■ Requirement: Taking the first line of the listing as the start and the line containing "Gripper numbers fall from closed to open" as the end, reproduce everything in between exactly, both ends included.

■ Extracted entries:
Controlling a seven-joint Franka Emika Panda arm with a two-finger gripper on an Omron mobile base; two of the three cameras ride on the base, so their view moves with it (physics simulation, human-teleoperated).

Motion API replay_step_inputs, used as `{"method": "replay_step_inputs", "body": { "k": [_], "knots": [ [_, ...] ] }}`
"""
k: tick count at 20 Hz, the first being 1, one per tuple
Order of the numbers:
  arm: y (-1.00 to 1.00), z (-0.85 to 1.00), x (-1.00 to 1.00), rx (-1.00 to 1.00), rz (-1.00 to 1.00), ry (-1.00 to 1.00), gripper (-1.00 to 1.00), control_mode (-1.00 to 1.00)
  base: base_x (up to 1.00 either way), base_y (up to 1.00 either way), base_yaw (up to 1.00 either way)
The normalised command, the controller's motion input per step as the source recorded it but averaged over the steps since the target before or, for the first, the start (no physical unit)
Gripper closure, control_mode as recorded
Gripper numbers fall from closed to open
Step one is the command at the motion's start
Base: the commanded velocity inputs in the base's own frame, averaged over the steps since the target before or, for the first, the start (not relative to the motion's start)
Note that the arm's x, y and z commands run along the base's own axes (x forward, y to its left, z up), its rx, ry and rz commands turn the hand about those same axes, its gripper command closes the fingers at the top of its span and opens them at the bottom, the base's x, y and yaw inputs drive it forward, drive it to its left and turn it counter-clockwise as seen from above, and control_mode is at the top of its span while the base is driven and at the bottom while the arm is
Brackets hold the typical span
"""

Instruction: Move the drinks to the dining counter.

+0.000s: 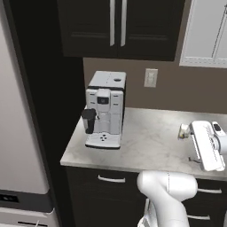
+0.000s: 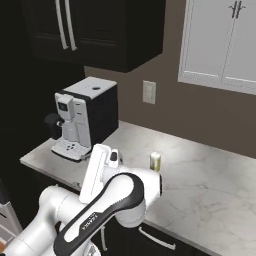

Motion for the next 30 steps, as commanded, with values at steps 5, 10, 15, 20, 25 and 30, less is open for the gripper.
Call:
{"method": "replay_step_inputs", "body": {
  "k": [5, 10, 15, 20, 25, 30],
  "knots": [
    [0.00, 0.00, 0.00, 0.00, 0.00, 0.00, -1.00, 1.00, 0.03, 0.00, 0.00],
    [0.00, 0.00, 0.00, 0.00, 0.00, 0.00, -1.00, 1.00, 0.00, 0.00, 0.00],
    [-0.27, 0.00, 0.03, 0.00, -0.07, 0.06, -1.00, -1.00, 0.00, 0.00, 0.00],
    [-0.46, 0.00, 0.16, 0.00, -0.12, 0.16, -1.00, -1.00, 0.00, 0.00, 0.00],
    [-0.36, 0.04, 0.12, -0.10, -0.13, 0.27, -1.00, -1.00, 0.00, 0.00, 0.00],
    [-0.14, 0.10, 0.01, -0.30, -0.20, 0.23, -1.00, -1.00, 0.00, 0.00, 0.00]
  ]
}}
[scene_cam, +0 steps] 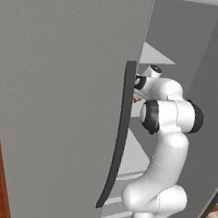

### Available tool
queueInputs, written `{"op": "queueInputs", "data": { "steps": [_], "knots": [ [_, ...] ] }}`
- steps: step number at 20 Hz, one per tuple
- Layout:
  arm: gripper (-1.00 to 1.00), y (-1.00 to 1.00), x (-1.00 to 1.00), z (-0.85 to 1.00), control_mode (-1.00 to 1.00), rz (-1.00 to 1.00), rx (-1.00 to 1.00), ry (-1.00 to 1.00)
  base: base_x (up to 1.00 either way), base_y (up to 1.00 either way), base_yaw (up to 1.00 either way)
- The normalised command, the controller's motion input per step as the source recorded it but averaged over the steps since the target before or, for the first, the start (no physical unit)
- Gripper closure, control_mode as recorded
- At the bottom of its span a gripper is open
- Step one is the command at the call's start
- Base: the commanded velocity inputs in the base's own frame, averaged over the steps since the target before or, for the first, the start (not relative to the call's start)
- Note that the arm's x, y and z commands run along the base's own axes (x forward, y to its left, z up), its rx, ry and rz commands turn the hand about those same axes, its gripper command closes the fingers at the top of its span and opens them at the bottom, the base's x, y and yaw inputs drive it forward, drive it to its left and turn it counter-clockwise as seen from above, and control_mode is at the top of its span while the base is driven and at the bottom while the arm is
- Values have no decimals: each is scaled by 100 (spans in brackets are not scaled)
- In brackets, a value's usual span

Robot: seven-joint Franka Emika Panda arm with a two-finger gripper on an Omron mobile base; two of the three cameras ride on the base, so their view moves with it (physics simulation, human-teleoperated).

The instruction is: Store the hot dog in the freezer for long-term storage. Close the freezer door after placing the cooked food.

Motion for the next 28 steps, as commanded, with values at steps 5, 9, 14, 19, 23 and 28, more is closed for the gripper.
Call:
{"op": "queueInputs", "data": {
  "steps": [5,9,14,19,23,28],
  "knots": [
    [-100,0,-18,0,-100,0,0,-1,0,0,0],
    [-100,0,-31,0,-100,0,0,-2,0,0,0],
    [-100,0,-48,10,-100,0,0,-9,0,0,0],
    [-100,1,-51,16,-100,0,-4,-3,0,0,0],
    [-100,6,-62,11,-100,0,-4,0,0,0,0],
    [-100,2,-69,32,-100,0,-2,0,0,0,0]
  ]
}}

■ Solution for this problem:
Controlling a seven-joint Franka Emika Panda arm with a two-finger gripper on an Omron mobile base; two of the three cameras ride on the base, so their view moves with it (physics simulation, human-teleoperated).

Motion API replay_step_inputs, used as `{"method": "replay_step_inputs", "body": { "k": [_], "knots": [ [_, ...] ] }}`
"""
k: tick count at 20 Hz, the first being 1, one per tuple
Order of the numbers:
  arm: y (-1.00 to 1.00), z (-0.85 to 1.00), x (-1.00 to 1.00), rx (-1.00 to 1.00), rz (-1.00 to 1.00), ry (-1.00 to 1.00), gripper (-1.00 to 1.00), control_mode (-1.00 to 1.00)
  base: base_x (up to 1.00 either way), base_y (up to 1.00 either way), base_yaw (up to 1.00 either way)
The normalised command, the controller's motion input per step as the source recorded it but averaged over the steps since the target before or, for the first, the start (no physical unit)
Gripper closure, control_mode as recorded
Gripper numbers fall from closed to open

This finishes the answer.